BEGIN RECORD EXTRACTS

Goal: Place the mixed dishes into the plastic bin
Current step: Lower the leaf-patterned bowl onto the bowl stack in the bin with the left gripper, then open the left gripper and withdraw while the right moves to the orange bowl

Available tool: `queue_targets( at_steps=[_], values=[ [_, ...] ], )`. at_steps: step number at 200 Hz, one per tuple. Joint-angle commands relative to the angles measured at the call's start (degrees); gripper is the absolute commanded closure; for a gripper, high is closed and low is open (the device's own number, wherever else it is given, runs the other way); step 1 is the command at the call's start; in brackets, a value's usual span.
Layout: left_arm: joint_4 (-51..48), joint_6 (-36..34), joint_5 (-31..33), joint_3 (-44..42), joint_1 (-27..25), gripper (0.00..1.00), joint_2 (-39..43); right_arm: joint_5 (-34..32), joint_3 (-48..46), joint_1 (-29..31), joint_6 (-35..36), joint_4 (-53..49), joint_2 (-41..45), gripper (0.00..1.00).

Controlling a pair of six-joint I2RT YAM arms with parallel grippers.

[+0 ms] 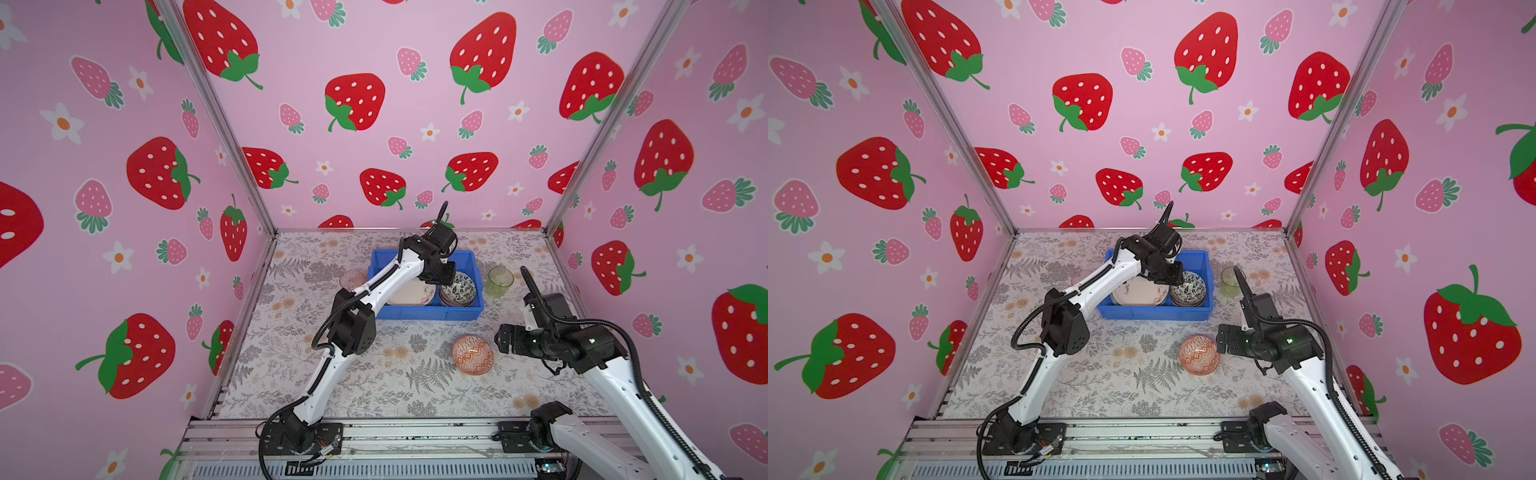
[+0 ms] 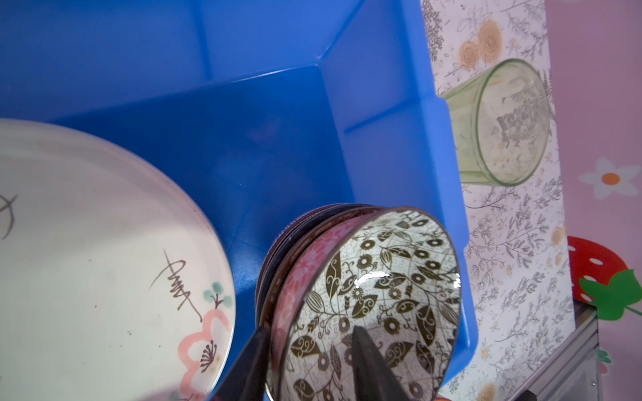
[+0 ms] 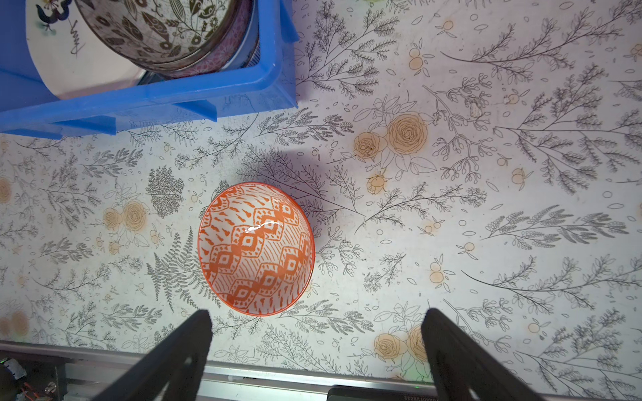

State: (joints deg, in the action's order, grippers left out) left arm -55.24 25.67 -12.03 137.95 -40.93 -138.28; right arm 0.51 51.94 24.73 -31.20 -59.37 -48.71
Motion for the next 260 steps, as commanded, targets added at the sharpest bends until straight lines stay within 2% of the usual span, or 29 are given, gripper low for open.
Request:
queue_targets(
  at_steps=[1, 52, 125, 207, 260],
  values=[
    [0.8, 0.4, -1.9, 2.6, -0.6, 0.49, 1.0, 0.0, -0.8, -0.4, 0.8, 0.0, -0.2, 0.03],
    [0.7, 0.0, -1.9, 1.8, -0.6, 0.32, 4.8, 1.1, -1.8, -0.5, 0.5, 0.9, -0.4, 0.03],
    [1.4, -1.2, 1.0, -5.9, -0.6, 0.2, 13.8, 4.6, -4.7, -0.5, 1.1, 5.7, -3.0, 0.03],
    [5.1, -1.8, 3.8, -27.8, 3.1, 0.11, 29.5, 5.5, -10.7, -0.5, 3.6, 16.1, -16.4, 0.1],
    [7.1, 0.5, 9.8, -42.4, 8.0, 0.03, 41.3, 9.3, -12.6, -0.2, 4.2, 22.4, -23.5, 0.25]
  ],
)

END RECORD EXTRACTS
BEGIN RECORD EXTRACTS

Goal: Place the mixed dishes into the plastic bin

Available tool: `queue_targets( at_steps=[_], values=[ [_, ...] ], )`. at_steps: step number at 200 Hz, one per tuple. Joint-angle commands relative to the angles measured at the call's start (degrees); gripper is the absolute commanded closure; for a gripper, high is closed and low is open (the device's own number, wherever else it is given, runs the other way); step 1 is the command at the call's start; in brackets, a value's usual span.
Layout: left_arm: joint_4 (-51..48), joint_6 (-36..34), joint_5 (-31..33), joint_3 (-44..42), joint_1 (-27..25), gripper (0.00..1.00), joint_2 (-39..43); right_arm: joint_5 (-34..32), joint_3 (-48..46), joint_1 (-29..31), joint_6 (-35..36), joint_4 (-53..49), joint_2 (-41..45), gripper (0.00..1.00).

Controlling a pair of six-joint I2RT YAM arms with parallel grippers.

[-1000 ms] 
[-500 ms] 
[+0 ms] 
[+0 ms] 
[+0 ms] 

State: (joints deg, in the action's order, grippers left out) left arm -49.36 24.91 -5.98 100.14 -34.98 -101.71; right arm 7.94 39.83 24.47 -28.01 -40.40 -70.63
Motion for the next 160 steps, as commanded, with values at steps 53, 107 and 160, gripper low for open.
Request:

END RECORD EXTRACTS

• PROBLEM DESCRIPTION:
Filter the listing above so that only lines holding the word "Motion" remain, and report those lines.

• SOLUTION FOR THIS EXERCISE:
Motion for the next 260 steps, as commanded, targets added at the sharpest bends until straight lines stay within 2% of the usual span, or 29 are given, gripper low for open.
Motion for the next 160 steps, as commanded, with values at steps 53, 107 and 160, gripper low for open.

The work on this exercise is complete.